The proportion of cases in high- and low-risk groups was similar to previous studies (20% cases in the high-risk group [SAS < 7]), but there was a much higher proportion of emergency cases in the current cohort (44 vs. 6%). In comparison with centralized UK Hospital Episode Statistic (HES) data, the proportion of emergency cases in the study cohort is only slightly higher in general surgery subgroup (37.3 vs. 40.2%) but considerably higher in the orthopedic subgroup (27.1 vs. 46.1%) [32]. The current study excluded minor surgery and ambulatory cases, which are included in the HES data and contribute to these discrepancies. The proportion of emergent operations is likely therefore to be representative of U.K. general surgical practice. In a practical sense, surgeons might find more valuable the support of a prognostic score in the setting of intermediate and major emergency surgery, which accounts for a high proportion of surgical morbidity and mortality. Validation of the SAS has been performed in cohorts of several thousand, but for the score to fulfill its stated role in guiding surgical decision making at the level of the individual doctor and patient, it needs to function effectively on a smaller scale.
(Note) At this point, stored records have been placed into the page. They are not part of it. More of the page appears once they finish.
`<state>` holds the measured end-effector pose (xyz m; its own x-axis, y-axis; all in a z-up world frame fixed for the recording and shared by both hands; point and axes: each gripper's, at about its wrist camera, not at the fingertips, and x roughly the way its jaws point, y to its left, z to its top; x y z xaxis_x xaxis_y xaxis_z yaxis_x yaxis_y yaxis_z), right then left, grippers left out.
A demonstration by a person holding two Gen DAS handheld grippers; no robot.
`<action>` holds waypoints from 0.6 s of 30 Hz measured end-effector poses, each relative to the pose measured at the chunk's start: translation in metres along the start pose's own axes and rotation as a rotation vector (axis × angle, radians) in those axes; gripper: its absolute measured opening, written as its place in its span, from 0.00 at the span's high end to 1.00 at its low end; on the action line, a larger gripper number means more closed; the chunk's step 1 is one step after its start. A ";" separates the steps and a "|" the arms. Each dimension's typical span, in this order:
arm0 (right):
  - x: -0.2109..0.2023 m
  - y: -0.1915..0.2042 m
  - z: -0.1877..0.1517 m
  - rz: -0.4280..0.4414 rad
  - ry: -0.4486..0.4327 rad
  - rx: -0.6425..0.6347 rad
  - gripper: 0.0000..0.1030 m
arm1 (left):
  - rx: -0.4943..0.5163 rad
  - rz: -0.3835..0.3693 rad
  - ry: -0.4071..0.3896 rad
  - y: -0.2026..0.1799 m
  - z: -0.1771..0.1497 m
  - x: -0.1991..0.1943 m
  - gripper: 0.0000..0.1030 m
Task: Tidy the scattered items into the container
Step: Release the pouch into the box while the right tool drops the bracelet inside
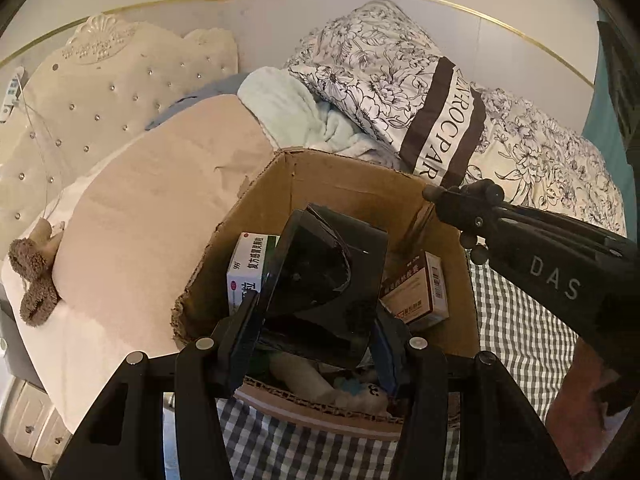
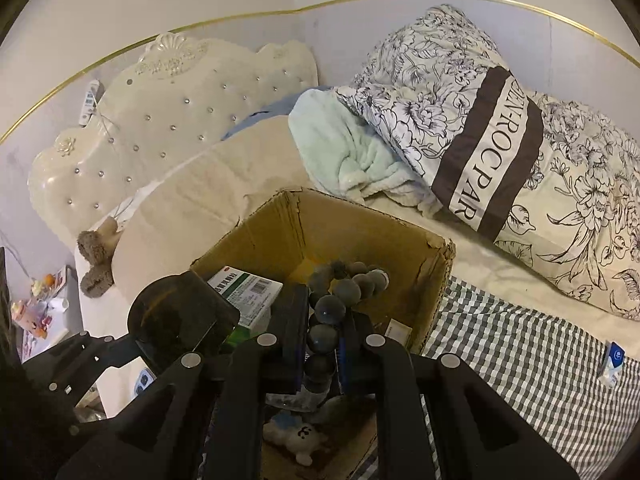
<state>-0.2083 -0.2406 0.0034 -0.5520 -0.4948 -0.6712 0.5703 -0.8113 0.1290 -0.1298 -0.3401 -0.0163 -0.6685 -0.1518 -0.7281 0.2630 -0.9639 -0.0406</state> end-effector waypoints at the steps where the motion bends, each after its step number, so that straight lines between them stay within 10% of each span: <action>1: 0.002 -0.001 0.000 0.004 0.006 0.003 0.89 | 0.005 -0.002 0.002 -0.001 0.000 0.001 0.50; 3: 0.003 -0.003 0.001 0.007 0.009 0.007 0.88 | 0.016 0.003 -0.003 -0.003 0.000 0.002 0.47; 6: 0.000 -0.007 0.003 0.009 -0.004 0.021 0.41 | 0.014 0.030 -0.048 -0.004 0.002 -0.005 0.01; 7: -0.005 -0.009 0.003 0.006 -0.027 0.033 0.29 | 0.009 0.039 -0.065 -0.004 0.002 -0.008 0.00; 18: -0.052 -0.042 0.000 -0.025 -0.100 0.112 0.29 | -0.005 0.017 -0.067 -0.018 -0.001 -0.026 0.00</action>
<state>-0.2037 -0.1812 0.0327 -0.6263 -0.4977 -0.6001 0.4867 -0.8509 0.1977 -0.1169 -0.3182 0.0024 -0.7088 -0.1828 -0.6814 0.2786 -0.9599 -0.0323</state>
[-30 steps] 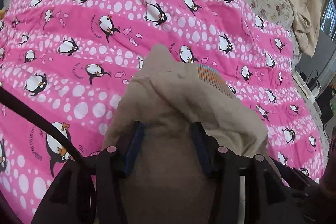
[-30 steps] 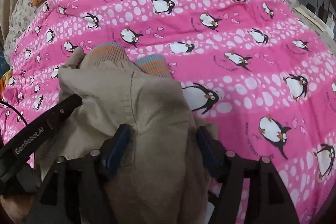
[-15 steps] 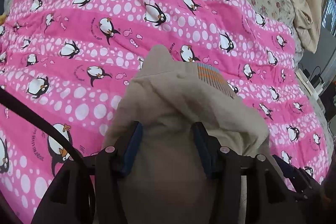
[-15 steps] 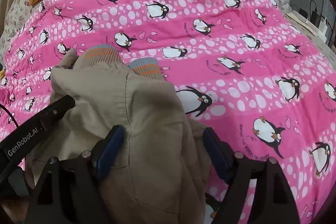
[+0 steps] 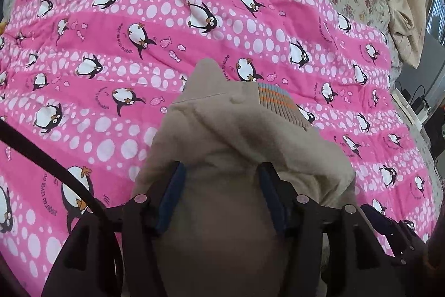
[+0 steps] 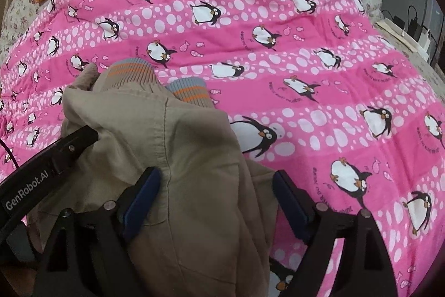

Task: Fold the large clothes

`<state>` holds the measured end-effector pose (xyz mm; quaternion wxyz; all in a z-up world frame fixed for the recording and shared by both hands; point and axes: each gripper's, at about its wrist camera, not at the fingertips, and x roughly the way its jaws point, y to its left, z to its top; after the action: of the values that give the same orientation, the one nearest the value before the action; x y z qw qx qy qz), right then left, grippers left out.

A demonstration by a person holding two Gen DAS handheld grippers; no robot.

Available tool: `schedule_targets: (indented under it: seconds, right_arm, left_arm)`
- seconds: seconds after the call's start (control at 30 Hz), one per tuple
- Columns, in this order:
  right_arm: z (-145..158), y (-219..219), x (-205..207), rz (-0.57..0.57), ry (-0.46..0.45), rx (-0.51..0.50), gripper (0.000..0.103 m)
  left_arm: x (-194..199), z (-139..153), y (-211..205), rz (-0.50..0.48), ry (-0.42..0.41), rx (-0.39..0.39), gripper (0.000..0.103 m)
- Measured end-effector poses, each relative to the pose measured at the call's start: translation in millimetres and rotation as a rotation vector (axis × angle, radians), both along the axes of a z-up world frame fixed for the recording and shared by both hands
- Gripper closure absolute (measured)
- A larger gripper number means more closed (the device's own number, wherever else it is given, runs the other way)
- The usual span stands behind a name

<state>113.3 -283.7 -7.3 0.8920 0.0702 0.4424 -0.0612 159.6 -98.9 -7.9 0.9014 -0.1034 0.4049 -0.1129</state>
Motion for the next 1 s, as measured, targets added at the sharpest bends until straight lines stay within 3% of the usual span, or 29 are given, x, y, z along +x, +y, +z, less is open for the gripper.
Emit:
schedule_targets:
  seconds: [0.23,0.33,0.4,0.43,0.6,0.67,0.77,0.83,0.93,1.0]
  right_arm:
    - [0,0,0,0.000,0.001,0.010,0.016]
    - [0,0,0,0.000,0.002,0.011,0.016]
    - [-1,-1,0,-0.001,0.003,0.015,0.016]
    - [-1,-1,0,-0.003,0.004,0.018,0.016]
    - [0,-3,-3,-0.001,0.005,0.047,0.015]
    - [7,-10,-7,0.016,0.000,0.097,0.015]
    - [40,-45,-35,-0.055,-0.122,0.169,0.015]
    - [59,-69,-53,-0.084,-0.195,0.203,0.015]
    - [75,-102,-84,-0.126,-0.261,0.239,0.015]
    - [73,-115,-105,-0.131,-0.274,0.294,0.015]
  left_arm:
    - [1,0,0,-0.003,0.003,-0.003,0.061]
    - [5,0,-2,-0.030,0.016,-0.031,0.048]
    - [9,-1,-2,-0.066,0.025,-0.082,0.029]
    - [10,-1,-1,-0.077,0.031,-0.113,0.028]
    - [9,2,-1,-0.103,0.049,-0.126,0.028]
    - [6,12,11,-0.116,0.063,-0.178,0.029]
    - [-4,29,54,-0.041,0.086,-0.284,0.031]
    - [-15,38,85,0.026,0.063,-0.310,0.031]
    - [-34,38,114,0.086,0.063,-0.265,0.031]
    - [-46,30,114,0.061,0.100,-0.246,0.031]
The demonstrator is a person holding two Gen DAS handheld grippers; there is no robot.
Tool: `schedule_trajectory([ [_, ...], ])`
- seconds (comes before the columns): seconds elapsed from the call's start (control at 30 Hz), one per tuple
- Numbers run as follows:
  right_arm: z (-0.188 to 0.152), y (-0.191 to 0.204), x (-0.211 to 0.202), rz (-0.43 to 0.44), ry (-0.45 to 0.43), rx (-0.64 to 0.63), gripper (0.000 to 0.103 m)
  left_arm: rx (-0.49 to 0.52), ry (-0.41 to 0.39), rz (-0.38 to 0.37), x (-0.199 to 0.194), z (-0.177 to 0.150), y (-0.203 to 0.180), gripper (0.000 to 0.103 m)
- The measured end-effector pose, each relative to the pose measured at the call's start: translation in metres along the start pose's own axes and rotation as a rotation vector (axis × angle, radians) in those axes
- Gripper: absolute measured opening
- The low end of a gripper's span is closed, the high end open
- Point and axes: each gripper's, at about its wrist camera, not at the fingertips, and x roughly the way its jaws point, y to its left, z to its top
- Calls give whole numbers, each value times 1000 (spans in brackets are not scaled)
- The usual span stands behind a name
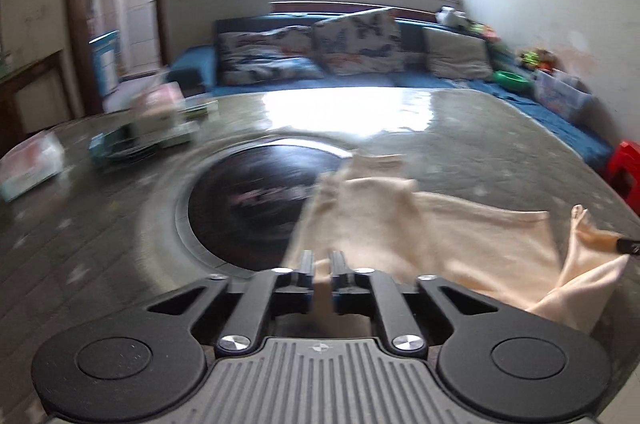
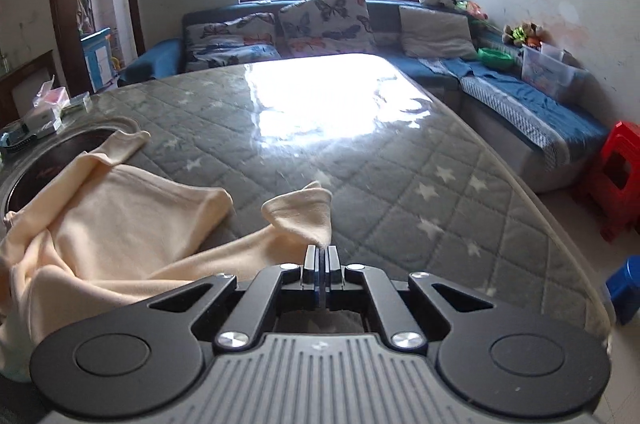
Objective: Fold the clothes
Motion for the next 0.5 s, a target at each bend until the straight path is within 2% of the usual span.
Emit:
schedule_trajectory([
  [0.07,-6,0,-3,-1,14,-5,2,46,-6,-22,16,6,-23,52],
  [0.17,-6,-3,-2,8,19,-1,2,114,12,-38,43,16,-50,52],
  [0.23,-6,1,0,16,25,0,4,119,43,-21,60,17,-55,51],
  [0.3,-6,2,3,16,32,3,4,110,77,0,75,19,-56,42],
  [0.33,-6,3,5,17,35,5,4,106,95,10,83,21,-57,20],
  [0.37,-6,2,7,17,41,8,4,94,104,18,88,21,-55,7],
  [0.5,-10,-1,9,25,42,18,4,18,65,55,66,14,-23,3],
])
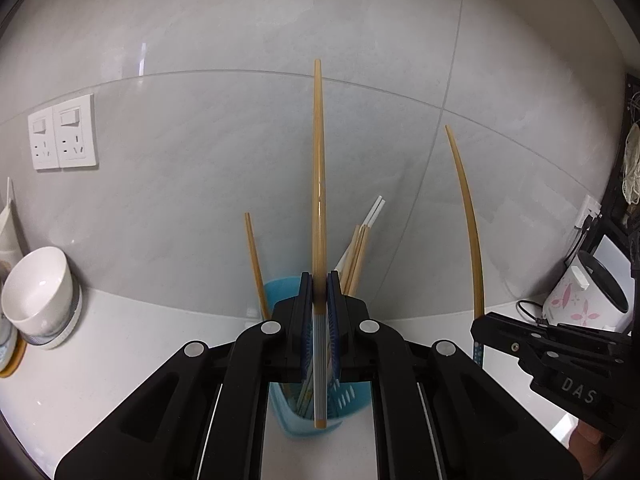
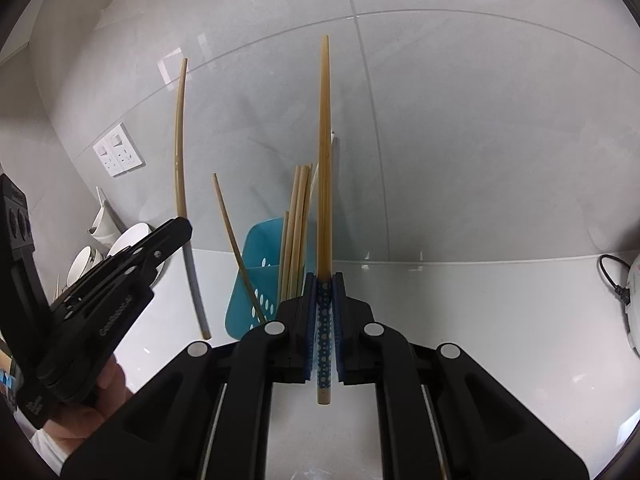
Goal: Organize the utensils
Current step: 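Lift both held chopsticks and carry them over the blue utensil holder, then drop the left tool's chopstick into the holder while the right tool holds its chopstick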
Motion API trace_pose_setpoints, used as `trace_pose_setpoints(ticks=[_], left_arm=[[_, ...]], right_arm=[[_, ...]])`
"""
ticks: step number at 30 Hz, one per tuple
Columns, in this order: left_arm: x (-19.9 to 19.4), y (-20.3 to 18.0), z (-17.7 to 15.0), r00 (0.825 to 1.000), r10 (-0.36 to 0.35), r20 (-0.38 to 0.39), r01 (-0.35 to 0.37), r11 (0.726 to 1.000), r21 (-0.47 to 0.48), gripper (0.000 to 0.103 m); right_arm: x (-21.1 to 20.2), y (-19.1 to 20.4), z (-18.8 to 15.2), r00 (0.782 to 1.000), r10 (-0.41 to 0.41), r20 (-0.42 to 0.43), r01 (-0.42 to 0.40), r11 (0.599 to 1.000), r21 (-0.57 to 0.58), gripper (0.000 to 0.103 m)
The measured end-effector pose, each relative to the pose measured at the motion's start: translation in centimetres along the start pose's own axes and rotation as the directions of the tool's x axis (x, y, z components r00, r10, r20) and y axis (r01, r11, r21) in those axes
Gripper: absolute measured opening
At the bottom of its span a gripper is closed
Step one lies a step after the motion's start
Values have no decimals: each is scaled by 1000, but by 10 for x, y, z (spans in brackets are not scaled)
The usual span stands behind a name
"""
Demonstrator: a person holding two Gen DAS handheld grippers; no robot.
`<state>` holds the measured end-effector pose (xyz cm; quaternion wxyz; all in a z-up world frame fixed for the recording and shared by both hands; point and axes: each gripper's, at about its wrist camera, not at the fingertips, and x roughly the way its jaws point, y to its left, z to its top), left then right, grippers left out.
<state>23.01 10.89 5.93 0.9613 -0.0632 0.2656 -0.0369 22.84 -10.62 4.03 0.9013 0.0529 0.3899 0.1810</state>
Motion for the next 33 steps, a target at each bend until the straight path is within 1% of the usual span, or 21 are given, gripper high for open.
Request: trace_pose_setpoints(ticks=[6,15,20,25,28,33], left_arm=[[20,-4,-6,1000,-15,25,14,999,35,7],[52,-6,-17,1000,-3,-7,3,998,64,7],[65,-10,-23,1000,-10,-12,11,995,95,7],[80,-12,-31,999,-8,-52,13,995,101,7],[88,-14,-33,996,-20,-84,29,994,104,7],[91,-17,-35,993,-25,-117,40,991,125,8]], right_arm=[[16,-6,-2,1000,-9,-22,9,1000,15,7],[31,-13,-4,999,-12,-43,13,999,31,7],[37,-13,-5,999,-17,-48,18,999,31,7],[38,-8,-4,999,-17,-45,18,1000,20,7],[36,-8,-5,999,-15,-43,16,1000,16,7],[34,-6,-5,999,-12,-39,12,1000,9,7]])
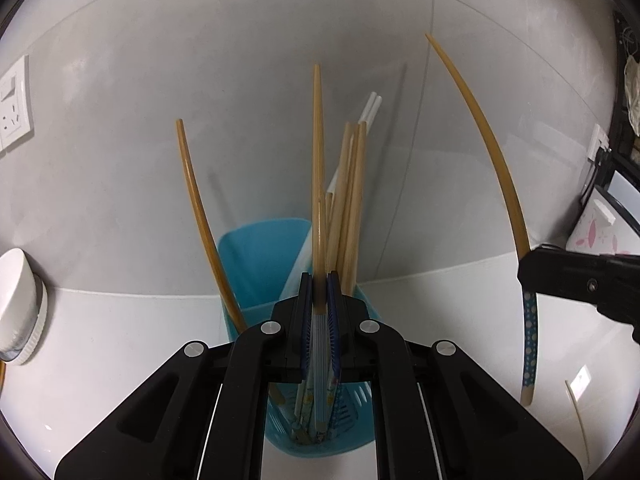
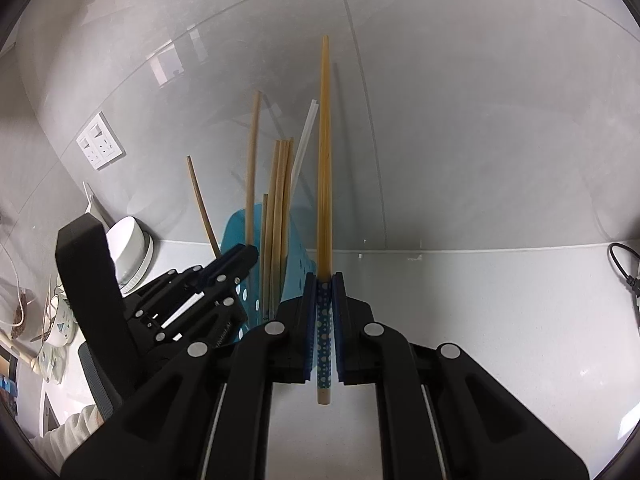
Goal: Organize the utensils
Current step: 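Drop the left tool's chopstick into the holder while the right tool holds its chopstick, then lower the blue-patterned chopstick into the holder and open the right tool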
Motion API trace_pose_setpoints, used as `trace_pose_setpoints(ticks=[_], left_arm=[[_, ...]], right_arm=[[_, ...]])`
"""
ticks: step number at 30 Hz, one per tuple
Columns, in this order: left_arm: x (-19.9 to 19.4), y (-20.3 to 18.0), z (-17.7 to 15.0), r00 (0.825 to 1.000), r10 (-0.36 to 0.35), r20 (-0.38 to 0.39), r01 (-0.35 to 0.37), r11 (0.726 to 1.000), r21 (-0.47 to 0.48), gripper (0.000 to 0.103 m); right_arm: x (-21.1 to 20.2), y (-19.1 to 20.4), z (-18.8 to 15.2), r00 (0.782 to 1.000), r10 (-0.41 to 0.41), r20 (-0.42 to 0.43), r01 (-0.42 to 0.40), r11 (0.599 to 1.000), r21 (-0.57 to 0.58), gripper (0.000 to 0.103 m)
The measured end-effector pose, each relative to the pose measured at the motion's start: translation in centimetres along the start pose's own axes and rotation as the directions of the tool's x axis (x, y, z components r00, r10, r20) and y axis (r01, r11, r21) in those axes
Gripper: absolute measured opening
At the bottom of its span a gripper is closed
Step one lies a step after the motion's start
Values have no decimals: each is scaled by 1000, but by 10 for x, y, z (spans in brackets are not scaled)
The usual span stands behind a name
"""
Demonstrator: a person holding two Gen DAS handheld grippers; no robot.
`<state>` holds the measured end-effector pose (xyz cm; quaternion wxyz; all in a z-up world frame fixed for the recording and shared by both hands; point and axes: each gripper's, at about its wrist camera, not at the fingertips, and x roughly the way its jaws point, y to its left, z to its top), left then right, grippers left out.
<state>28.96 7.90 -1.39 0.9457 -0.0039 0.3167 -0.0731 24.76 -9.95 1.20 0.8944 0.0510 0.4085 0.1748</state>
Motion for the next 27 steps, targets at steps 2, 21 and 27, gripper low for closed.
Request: trace_pose_setpoints(ticks=[2,21,27], left_arm=[[-3,-2,1,1000,7,0,-7,1000,10,8],[-67,25,-10,987,100,-124,-110,992,-68,92],[-82,48,-23,981,142,-135,-156,983,-97,97]], right_arm=[[-1,0,0,1000,4,2,-4,1000,-3,7],[-2,30,16,993,81,81,-76,996,-54,7],[11,49,23,987,119,105,-110,991,-81,7]])
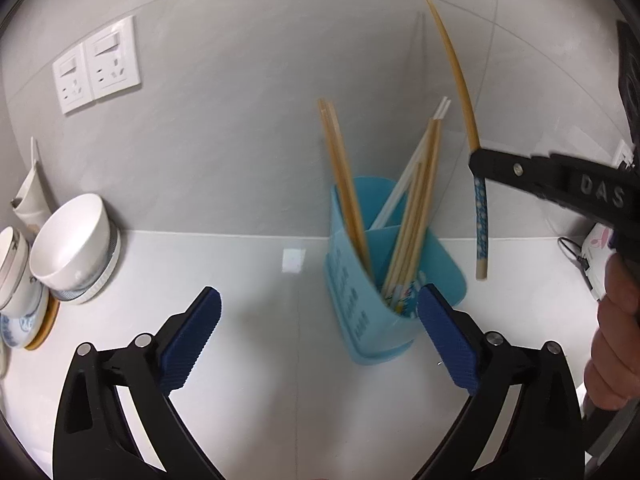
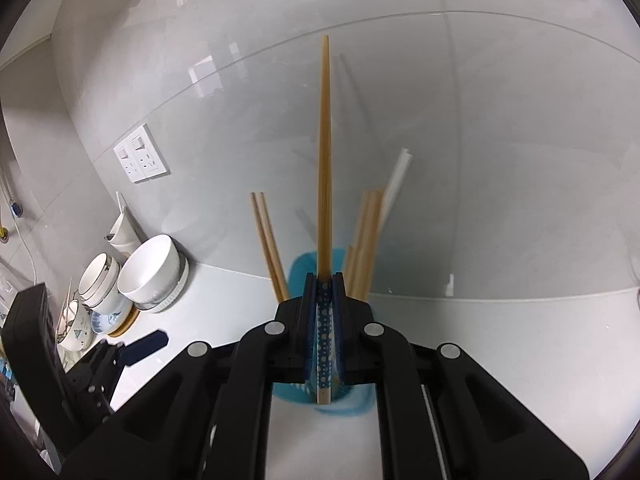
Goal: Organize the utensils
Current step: 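Lower the blue-patterned chopstick into the holder and open the right tool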
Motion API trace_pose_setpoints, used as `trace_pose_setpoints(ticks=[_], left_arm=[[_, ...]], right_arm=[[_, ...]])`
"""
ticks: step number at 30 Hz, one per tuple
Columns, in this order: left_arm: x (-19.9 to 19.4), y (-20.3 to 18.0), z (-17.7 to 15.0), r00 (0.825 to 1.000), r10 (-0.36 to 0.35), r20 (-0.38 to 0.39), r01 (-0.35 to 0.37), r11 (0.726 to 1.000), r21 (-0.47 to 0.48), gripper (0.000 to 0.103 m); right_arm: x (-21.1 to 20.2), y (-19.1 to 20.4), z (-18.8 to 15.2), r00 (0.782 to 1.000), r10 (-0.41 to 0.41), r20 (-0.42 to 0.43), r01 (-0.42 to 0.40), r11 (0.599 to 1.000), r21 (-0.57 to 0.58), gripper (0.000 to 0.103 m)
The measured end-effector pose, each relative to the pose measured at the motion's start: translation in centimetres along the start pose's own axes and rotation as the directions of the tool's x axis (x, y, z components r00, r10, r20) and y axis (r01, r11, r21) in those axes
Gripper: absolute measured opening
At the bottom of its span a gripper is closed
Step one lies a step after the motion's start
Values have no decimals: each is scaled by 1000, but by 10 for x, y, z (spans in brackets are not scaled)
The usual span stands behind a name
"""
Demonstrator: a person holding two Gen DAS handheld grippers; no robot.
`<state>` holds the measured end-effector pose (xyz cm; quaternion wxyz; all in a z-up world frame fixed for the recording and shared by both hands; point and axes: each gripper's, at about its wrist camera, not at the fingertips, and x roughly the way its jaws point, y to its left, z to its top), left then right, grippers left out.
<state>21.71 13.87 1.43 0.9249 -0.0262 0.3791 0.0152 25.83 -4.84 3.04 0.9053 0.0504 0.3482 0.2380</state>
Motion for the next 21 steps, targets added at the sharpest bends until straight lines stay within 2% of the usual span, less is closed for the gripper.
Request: trace_pose_setpoints(ticks=[7,21], left_arm=[[4,16,-2,999,20,-36,-21,999,-35,97],[19,32,-4,996,39,-79,-45,996,-71,97]], right_arm=[[26,5,-5,1000,2,-8,-2,1000,11,7],[46,7,-22,999,-3,-31,4,1000,15,7]])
Because of the small size and selected population for this study, it focussed on the utility of the SAS at this scale.

The SAS has been demonstrated to be a simple and objective tool for providing accurate and reproducible postoperative risk stratification in the setting of emergency general and vascular cases. Its efficacy appears to be limited in the setting of elective surgery, where deviations from the anticipated intraoperative course are relatively straightforward to identify in the absence of a scoring system. The SAS does not appear to be a useful adjunct to decision making in the context of orthopedic surgery in the context of this specific study.

There is robust evidence that the SAS is effective in a large population studies; however, its role in improving postoperative outcome may be limited, particularly when there is limited evidence that postoperative intervention benefits outcome after an adverse preoperative or intraoperative course. Moreover, despite the SAS identifying patients at high-risk of complication, including death, case review suggested limited potential to improve individual postoperative management. Identification of a high-risk cohort may be valuable in selecting candidates for future trials. Continued research into the capacity of the SAS to modify rather than merely predict postoperative outcome is required to endorse its benefit.